In Noam Sienna’s book “A Rainbow Thread: An Anthology of Queer Jewish Texts from the First Century to 1969,” they note, “Queer Jewish identity is so often imagined as existing in spite of — or in opposition to — the world of Jewish text and tradition.” Sienna argues studying Jewish texts from a queer lens is not meant to rewrite Jewish tradition, apply contemporary values and morals to ancient peoples, or even to pretend that Judaism has always been accepting of us. Instead, it makes the point that we were there.
When I think about the incredible lineages I come from, I am filled with what this month is about: Pride.
I think of my great-grandfather, who escaped Poland to the United States to have a better life where he could be free to be proudly Jewish. I think of my family that stayed in the east-central Polish town of Nowy Dwor and fought to the death in the resistance. I think of those I’ll never know, who hid and then went to Israel.
I think of 1969 and the Stonewall Inn, where trans women and lesbians, primarily Black and of color, decided to fight back: tired of abuse by the state for who they were and who they loved: without whom Pride would not be possible.
I think of my gay brothers, dying of AIDS with no help from their government, suffering active violence and hate. I think of my lesbian elders, the only ones willing to touch them: donating blood, feeding and caring for them.
Trans and nonbinary siblings, under attack for being who they are, bravely protesting and testifying to their communities and legislators that they deserve equality and affirming health care.
In the face of such hardship and pain, being an LGBTQ Jew is filled with joy and strength. We have created a beautiful tapestry of songs, sermons, Judaica and poetry celebrating our dynamic identities. We have created entire synagogues full of LGBTQ Jews and their beloveds.
It is no coincidence that Jews have been on the forefront of fighting for the rights of marginalized peoples, and it’s no surprise that LGBTQ Jews are overrepresented in these struggles.
I’ve learned that Judaism and the joy of being a queer person are not at odds: I can study Talmud and Torah with a unique lens, and I can educate the non-Jewish queer community about how Jews have been part of the struggle for our rights.
As a religious school teacher, my most desperate plea to my students is to embrace B’tselem Elohim, that all humans are created in the Divine Image of G-d, and Ahavat Yisrael, love all your fellow Jews.

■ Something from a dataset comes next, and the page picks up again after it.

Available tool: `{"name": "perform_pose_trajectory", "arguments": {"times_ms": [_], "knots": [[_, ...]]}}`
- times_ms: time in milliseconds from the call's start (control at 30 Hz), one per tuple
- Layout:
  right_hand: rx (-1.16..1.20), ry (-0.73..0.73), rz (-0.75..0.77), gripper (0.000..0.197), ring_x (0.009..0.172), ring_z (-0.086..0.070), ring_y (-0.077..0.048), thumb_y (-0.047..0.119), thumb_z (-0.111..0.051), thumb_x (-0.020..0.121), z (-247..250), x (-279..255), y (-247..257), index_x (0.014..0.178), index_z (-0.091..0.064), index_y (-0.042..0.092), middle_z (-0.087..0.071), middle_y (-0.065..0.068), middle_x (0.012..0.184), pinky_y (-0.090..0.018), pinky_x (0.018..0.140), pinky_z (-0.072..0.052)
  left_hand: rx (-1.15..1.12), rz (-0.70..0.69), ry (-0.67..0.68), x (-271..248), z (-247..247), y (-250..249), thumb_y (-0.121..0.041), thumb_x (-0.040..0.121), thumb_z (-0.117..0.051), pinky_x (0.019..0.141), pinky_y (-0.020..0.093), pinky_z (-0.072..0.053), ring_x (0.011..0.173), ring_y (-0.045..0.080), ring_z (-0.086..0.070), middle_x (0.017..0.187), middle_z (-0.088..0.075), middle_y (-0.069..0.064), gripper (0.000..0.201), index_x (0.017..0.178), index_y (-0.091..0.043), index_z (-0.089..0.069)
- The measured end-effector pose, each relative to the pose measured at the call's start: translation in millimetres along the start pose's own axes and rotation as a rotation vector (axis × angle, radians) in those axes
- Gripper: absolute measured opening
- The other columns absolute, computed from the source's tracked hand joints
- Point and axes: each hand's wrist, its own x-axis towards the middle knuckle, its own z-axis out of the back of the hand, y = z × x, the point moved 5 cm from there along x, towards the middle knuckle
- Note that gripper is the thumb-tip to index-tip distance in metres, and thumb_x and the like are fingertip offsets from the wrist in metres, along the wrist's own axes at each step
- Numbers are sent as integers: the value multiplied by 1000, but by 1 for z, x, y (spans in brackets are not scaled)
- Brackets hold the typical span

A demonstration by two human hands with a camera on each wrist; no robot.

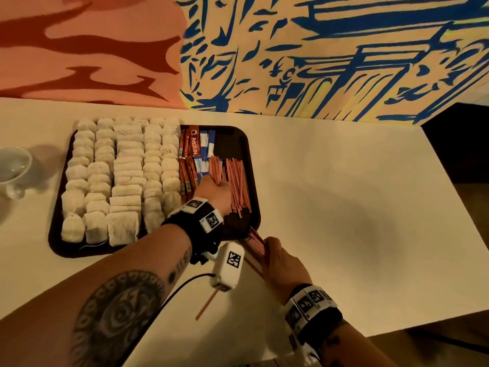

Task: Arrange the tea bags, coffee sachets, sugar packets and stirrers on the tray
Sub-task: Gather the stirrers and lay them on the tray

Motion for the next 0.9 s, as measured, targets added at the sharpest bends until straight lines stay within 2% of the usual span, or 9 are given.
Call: {"name": "perform_pose_trajectory", "arguments": {"times_ms": [67, 200, 267, 367, 433, 567, 633, 767, 900], "knots": [[39, -28, -9, 27, 87, -64, -21, 46, -42, 101, -3, 3, -5, 124, -32, 35, -67, 0, 111, -34, 79, -51, 131, 33, -2, 5, -9, -10, -26, 97, -48, 87, 44, -56, 94, 35, -66, 110, -64, 15, 24, 116, -11, -50], [96, -55, -8, 16, 80, -60, -19, 46, -40, 101, -2, 4, -10, 109, -32, 36, -65, 4, 100, -34, 72, -48, 307, 38, -2, 16, -26, -18, -14, 95, -55, 97, 42, -49, 116, 37, -59, 129, -58, 20, 42, 134, -2, -46], [101, -52, 1, 14, 81, -61, -20, 43, -41, 100, -1, 3, -9, 108, -33, 35, -64, 4, 97, -35, 72, -49, 393, 43, 1, 18, -29, -23, -13, 95, -57, 99, 40, -49, 120, 37, -57, 134, -55, 21, 48, 137, 2, -42], [104, -54, -4, 14, 80, -62, -21, 41, -41, 100, -1, 5, -11, 110, -35, 33, -62, 5, 92, -35, 73, -51, 453, 103, 15, 20, -33, -27, -11, 95, -55, 103, 42, -48, 125, 36, -54, 140, -50, 21, 58, 145, 2, -28], [114, -42, -11, 15, 79, -62, -20, 39, -43, 100, -1, 5, -11, 111, -35, 34, -63, 6, 93, -36, 74, -52, 502, 87, 22, 19, -36, -30, -11, 96, -55, 104, 41, -47, 127, 36, -53, 141, -49, 21, 59, 146, 5, -28], [141, -32, -14, 17, 81, -62, -19, 37, -45, 98, 2, 3, -11, 114, -37, 34, -65, 5, 98, -35, 75, -52, 558, -24, -45, 13, -41, -31, -13, 95, -59, 98, 40, -45, 124, 37, -54, 137, -53, 23, 48, 135, 9, -44], [136, -33, -7, 18, 81, -61, -20, 36, -45, 98, 3, 3, -10, 114, -38, 33, -65, 5, 98, -34, 74, -50, 576, -26, -59, 13, -44, -31, -14, 95, -60, 98, 40, -44, 124, 37, -54, 137, -52, 23, 50, 137, 6, -43], [124, -23, -10, 21, 82, -62, -22, 32, -45, 98, 4, 3, -10, 118, -39, 31, -65, 3, 97, -35, 75, -51, 643, 44, 2, 19, -44, -33, -16, 92, -61, 102, 42, -46, 127, 36, -52, 140, -48, 21, 61, 141, 4, -32], [131, -20, -6, 20, 76, -58, -19, 31, -45, 98, 5, 1, -10, 117, -39, 32, -59, 7, 90, -32, 72, -48, 679, 34, 21, 16, -40, -33, -23, 88, -69, 101, 46, -49, 126, 37, -52, 140, -46, 20, 67, 140, 0, -33]]}}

Not just in June but every day, hear queer Jews and all queer people. Hear our pain and the ways we have lacked belonging in our communities, create spaces for us to be our authentic selves.
Feel not just the pain but also the joy, the love, the freedom and the Pride.

Megan Brantley is the director of community relations for the Baltimore Jewish Council. She has been a member of Har Sinai-Oheb Shalom Congregation since 2022. The column is an excerpt of a sermon she recently delivered at HSOSC in honor of LGBTQ Pride Month.